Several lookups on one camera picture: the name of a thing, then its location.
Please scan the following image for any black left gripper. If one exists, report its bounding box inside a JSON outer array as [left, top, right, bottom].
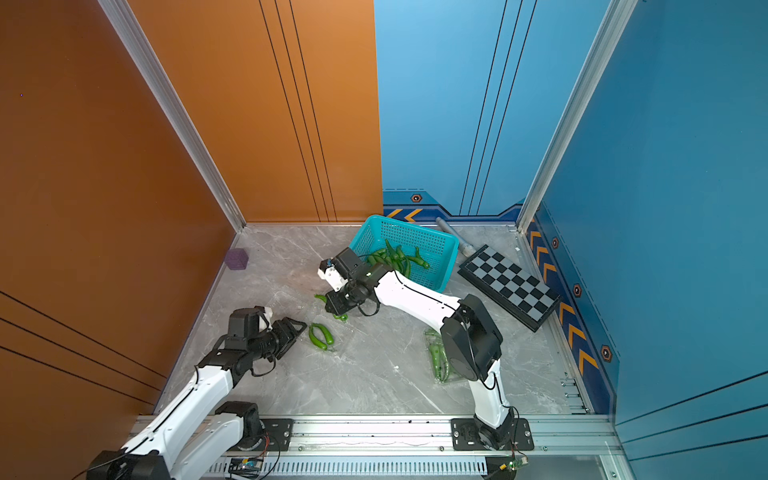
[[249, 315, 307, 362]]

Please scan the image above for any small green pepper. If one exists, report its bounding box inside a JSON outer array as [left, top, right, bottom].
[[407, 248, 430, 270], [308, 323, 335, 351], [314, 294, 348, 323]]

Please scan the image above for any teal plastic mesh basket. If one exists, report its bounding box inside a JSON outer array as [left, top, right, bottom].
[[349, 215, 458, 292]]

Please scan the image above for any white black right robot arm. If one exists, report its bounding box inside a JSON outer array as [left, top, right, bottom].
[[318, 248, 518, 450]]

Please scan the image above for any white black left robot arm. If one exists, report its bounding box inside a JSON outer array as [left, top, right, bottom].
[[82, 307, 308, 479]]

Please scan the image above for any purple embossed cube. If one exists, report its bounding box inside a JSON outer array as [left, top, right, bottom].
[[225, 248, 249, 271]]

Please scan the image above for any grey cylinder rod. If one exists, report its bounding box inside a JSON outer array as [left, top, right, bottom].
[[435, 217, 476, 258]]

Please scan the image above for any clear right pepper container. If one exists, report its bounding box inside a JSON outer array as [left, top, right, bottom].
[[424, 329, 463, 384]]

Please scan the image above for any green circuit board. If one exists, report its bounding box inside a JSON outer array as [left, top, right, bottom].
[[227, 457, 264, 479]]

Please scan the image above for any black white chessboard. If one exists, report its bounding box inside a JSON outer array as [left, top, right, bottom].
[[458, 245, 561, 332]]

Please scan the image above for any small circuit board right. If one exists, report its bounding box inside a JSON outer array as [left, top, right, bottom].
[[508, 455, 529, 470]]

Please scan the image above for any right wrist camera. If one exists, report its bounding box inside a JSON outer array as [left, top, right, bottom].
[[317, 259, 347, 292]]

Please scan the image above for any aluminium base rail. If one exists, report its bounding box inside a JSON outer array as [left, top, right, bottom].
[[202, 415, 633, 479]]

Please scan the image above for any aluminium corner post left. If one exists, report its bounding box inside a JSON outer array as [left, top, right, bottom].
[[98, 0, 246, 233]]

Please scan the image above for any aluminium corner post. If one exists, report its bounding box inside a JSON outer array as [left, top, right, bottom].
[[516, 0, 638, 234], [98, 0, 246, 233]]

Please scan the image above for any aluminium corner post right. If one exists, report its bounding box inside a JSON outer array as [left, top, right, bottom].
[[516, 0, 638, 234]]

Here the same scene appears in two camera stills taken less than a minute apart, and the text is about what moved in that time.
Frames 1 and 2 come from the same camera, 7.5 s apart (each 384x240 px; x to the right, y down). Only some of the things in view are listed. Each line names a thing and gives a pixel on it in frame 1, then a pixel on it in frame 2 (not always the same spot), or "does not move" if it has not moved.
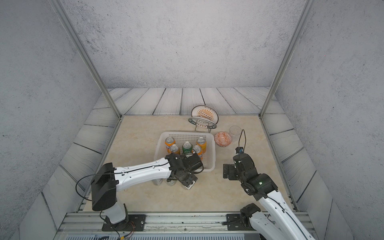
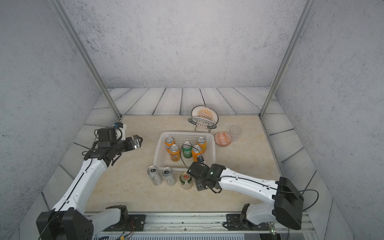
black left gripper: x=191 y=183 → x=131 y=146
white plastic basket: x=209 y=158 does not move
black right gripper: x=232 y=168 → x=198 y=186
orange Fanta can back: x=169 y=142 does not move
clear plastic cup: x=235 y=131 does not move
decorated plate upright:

— WHAT YOU ARE ASKED TO DO —
Could you copy the listing above exactly, without its pictures?

— THE ANSWER —
Several lookups on one camera picture: the name of a thing, then its location.
Please scan the following image for any black left gripper. If one exists, report its bounding box inside a JSON outer array as [left, top, right, bottom].
[[249, 315, 307, 362]]

Please scan the image above for any small green pepper. If one exists, report its bounding box inside a JSON outer array as [left, top, right, bottom].
[[407, 248, 430, 270], [308, 323, 335, 351], [314, 294, 348, 323]]

Please scan the image above for any teal plastic mesh basket. If one exists, report its bounding box inside a JSON outer array as [left, top, right, bottom].
[[349, 215, 458, 292]]

Please scan the image above for any white black right robot arm. If one exists, report its bounding box inside a JSON outer array as [left, top, right, bottom].
[[318, 248, 518, 450]]

Please scan the image above for any white black left robot arm. If one exists, report its bounding box inside a JSON outer array as [left, top, right, bottom].
[[82, 307, 308, 479]]

Please scan the image above for any purple embossed cube. If one exists, report its bounding box inside a JSON outer array as [left, top, right, bottom].
[[225, 248, 249, 271]]

Please scan the image above for any grey cylinder rod. If one exists, report its bounding box inside a JSON outer array as [left, top, right, bottom].
[[435, 217, 476, 258]]

Please scan the image above for any clear right pepper container. If one exists, report its bounding box inside a JSON outer array as [left, top, right, bottom].
[[424, 329, 463, 384]]

Please scan the image above for any green circuit board. If one exists, report its bounding box inside a JSON outer array as [left, top, right, bottom].
[[227, 457, 264, 479]]

Please scan the image above for any black white chessboard. If one exists, report its bounding box inside a JSON outer array as [left, top, right, bottom].
[[458, 245, 561, 332]]

Please scan the image above for any small circuit board right. If one exists, report its bounding box inside a JSON outer array as [left, top, right, bottom].
[[508, 455, 529, 470]]

Please scan the image above for any right wrist camera. If one exists, report its bounding box inside a JSON outer array as [left, top, right, bottom].
[[317, 259, 347, 292]]

Please scan the image above for any aluminium base rail. If one exists, report its bounding box inside a JSON outer array as [left, top, right, bottom].
[[202, 415, 633, 479]]

Please scan the image above for any aluminium corner post left. If one exists, report its bounding box inside a JSON outer array as [left, top, right, bottom].
[[98, 0, 246, 233]]

Please scan the image above for any aluminium corner post. If one exists, report its bounding box inside a JSON outer array as [left, top, right, bottom].
[[516, 0, 638, 234], [98, 0, 246, 233]]

Please scan the image above for any aluminium corner post right. If one exists, report its bounding box inside a JSON outer array as [left, top, right, bottom].
[[516, 0, 638, 234]]

Here the same scene appears in two camera stills taken less than a minute apart, and the text is about what moved in that time.
Frames 1 and 2 come from the same camera, 7.5 s apart (each 384x240 px; x to the right, y down). Only some of the things in view are listed. Each line names a thing and gives a pixel on it in frame 1, then a pixel on it in frame 2 (not always the same spot), or "does not move" if it has not moved.
black left gripper: x=191 y=183 → x=131 y=146
white plastic basket: x=209 y=158 does not move
black right gripper: x=232 y=168 → x=198 y=186
orange Fanta can back: x=169 y=142 does not move
clear plastic cup: x=235 y=131 does not move
decorated plate upright:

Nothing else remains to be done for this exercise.